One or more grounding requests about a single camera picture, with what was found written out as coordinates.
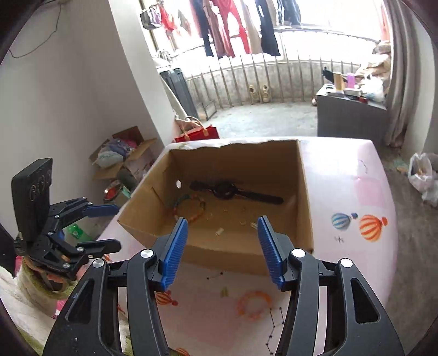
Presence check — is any pile of bedding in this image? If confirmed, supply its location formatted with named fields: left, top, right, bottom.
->
left=356, top=41, right=392, bottom=79

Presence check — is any white blue diaper pack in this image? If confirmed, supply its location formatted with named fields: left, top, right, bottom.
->
left=97, top=139, right=137, bottom=168

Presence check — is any round metal tin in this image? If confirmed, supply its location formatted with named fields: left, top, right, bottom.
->
left=103, top=180, right=124, bottom=202

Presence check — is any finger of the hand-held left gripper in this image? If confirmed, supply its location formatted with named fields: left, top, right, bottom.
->
left=45, top=197, right=120, bottom=234
left=44, top=234, right=122, bottom=280

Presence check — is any grey curtain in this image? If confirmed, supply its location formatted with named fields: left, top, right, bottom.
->
left=383, top=0, right=421, bottom=148

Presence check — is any black smartwatch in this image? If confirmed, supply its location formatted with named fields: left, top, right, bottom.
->
left=189, top=180, right=284, bottom=205

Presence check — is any row of hanging clothes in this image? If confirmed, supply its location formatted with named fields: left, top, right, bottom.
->
left=140, top=0, right=303, bottom=59

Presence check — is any white plastic bag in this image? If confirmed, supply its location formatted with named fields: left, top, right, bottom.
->
left=408, top=152, right=438, bottom=209
left=361, top=73, right=385, bottom=103

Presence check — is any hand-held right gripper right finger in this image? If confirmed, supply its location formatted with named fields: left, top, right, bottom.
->
left=257, top=215, right=406, bottom=356

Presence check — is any person's left hand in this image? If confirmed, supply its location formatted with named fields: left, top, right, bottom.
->
left=21, top=261, right=72, bottom=291

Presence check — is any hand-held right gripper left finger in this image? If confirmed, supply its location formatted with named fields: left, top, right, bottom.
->
left=42, top=216, right=189, bottom=356

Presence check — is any dark picture frame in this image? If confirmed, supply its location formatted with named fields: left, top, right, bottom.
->
left=198, top=101, right=217, bottom=120

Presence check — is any red gift bag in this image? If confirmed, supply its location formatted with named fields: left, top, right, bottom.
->
left=174, top=117, right=220, bottom=142

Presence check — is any metal balcony railing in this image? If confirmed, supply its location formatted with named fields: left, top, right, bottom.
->
left=155, top=27, right=380, bottom=110

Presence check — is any white hanging cloth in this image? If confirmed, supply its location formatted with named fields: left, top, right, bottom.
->
left=161, top=75, right=187, bottom=119

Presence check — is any brown cardboard box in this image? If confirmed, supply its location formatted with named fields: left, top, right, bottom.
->
left=117, top=139, right=314, bottom=276

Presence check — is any dark grey cabinet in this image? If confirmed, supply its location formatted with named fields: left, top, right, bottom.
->
left=316, top=84, right=389, bottom=144

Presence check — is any black wall cable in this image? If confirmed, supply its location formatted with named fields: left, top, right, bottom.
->
left=8, top=0, right=64, bottom=59

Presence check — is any black folding rack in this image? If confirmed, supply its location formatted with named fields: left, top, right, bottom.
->
left=159, top=67, right=199, bottom=120

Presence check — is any open storage carton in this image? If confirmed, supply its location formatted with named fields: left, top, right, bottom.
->
left=90, top=126, right=157, bottom=182

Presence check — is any orange bead bracelet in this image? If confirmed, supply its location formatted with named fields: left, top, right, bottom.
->
left=237, top=290, right=273, bottom=320

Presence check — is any green plastic bottle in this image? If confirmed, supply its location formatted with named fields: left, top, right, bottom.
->
left=65, top=223, right=93, bottom=242

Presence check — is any multicoloured bead bracelet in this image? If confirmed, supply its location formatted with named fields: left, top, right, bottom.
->
left=172, top=193, right=208, bottom=224

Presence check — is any person's left forearm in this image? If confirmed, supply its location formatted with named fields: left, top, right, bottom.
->
left=0, top=263, right=83, bottom=353

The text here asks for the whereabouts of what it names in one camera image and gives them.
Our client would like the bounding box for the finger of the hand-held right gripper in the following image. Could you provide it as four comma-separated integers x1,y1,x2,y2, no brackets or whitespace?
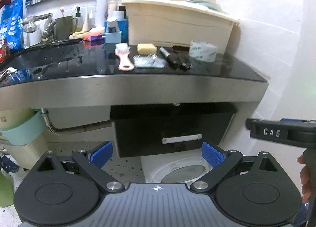
245,118,288,141

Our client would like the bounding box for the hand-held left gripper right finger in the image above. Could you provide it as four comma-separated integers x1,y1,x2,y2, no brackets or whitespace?
190,142,285,194

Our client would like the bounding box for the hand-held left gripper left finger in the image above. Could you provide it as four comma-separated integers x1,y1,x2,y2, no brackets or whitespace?
31,140,125,193

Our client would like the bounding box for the black drawer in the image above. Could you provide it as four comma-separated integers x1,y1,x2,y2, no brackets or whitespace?
110,103,239,158

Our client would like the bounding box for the person's right hand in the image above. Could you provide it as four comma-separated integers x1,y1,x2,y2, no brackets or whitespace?
297,154,312,201

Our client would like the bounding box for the white round basin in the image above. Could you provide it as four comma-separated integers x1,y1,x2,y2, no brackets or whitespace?
140,154,216,183

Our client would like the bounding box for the black vanity counter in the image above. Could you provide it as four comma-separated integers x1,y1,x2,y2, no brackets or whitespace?
0,40,270,109

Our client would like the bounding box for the teal plastic basket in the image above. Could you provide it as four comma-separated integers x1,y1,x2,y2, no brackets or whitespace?
0,109,43,146

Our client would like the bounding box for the clear tape roll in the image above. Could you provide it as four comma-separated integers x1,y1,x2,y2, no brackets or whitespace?
189,40,218,62

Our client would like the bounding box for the small black device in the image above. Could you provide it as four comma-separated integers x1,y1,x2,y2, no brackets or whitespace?
172,49,193,71

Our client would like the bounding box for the pink brush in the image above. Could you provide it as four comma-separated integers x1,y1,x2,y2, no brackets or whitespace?
115,43,135,71

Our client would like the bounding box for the clear plastic bag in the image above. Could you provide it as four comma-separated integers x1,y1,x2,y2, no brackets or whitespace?
133,54,166,69

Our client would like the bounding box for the green plastic object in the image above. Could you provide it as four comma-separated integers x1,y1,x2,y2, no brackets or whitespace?
0,171,14,208

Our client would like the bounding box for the black and silver cylinder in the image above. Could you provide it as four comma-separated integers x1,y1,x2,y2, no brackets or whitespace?
159,47,179,70

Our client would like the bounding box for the blue and white wrapper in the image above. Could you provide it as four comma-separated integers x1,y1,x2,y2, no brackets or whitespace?
7,68,33,82

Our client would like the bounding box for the yellow soap bar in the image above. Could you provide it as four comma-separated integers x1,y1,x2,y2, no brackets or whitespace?
136,43,158,55

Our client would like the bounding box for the purple and red packet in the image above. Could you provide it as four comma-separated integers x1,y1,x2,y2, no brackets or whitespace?
83,33,106,46

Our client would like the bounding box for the blue box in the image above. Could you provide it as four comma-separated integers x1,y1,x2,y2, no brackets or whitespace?
105,19,129,44

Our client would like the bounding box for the beige plastic storage box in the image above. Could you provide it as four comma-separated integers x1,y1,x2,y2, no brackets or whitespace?
121,0,241,53

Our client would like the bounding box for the white and blue tube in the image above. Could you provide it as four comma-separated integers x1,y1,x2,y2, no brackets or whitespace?
107,17,121,34

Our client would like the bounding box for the green mug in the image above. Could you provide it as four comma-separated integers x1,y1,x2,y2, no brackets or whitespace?
55,16,78,40

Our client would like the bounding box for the small white bottle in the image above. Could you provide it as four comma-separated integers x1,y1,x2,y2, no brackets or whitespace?
87,10,96,29

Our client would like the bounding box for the white cup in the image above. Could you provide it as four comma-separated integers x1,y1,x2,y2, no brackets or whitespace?
25,23,42,47

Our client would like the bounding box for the metal faucet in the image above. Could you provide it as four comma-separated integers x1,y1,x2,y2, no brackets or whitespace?
20,13,58,39

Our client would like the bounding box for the tall white bottle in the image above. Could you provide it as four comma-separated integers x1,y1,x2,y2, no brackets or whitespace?
95,0,108,27

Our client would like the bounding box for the pale pink spray bottle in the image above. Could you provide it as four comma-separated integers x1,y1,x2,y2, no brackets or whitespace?
108,0,118,19

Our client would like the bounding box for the blue patterned packet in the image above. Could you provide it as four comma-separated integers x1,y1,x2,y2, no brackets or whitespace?
0,0,24,52

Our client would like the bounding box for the metal flexible hose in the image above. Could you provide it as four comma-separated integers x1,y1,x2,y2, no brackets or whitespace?
40,108,114,135

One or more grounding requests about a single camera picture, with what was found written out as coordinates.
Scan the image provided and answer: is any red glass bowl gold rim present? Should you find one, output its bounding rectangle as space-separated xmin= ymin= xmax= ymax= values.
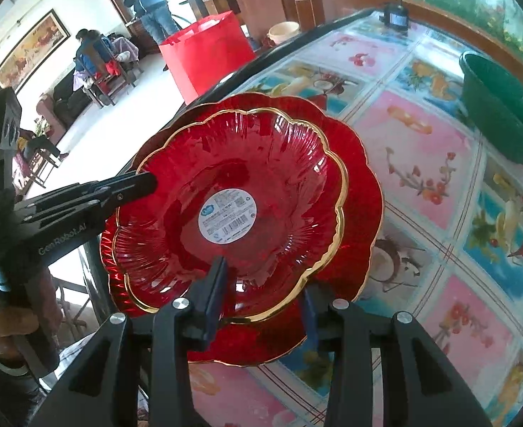
xmin=111 ymin=107 xmax=349 ymax=325

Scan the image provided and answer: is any fruit print table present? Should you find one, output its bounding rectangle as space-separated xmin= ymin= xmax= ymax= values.
xmin=79 ymin=6 xmax=523 ymax=427

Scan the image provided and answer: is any cream ceramic pot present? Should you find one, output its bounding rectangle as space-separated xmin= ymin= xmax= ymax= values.
xmin=267 ymin=21 xmax=300 ymax=45

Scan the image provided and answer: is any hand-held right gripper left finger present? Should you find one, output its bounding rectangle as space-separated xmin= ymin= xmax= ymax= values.
xmin=28 ymin=255 xmax=231 ymax=427

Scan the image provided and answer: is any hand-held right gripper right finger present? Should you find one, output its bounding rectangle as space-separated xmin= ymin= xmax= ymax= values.
xmin=301 ymin=282 xmax=493 ymax=427

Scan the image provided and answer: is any wooden chair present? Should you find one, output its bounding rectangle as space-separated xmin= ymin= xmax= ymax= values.
xmin=84 ymin=53 xmax=138 ymax=107

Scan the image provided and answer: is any framed wall painting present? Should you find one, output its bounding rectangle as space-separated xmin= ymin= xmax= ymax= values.
xmin=0 ymin=9 xmax=71 ymax=94

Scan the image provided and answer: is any small dark ink bottle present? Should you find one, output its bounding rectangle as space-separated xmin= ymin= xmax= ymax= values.
xmin=379 ymin=0 xmax=410 ymax=32

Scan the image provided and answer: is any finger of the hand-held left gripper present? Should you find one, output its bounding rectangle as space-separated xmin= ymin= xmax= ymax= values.
xmin=15 ymin=171 xmax=158 ymax=232

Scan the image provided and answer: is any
=-=-=
__Requirement__: Tally up the lines holding the word "hanging" in the data above, and answer with that figure only.

__Exercise output__: 2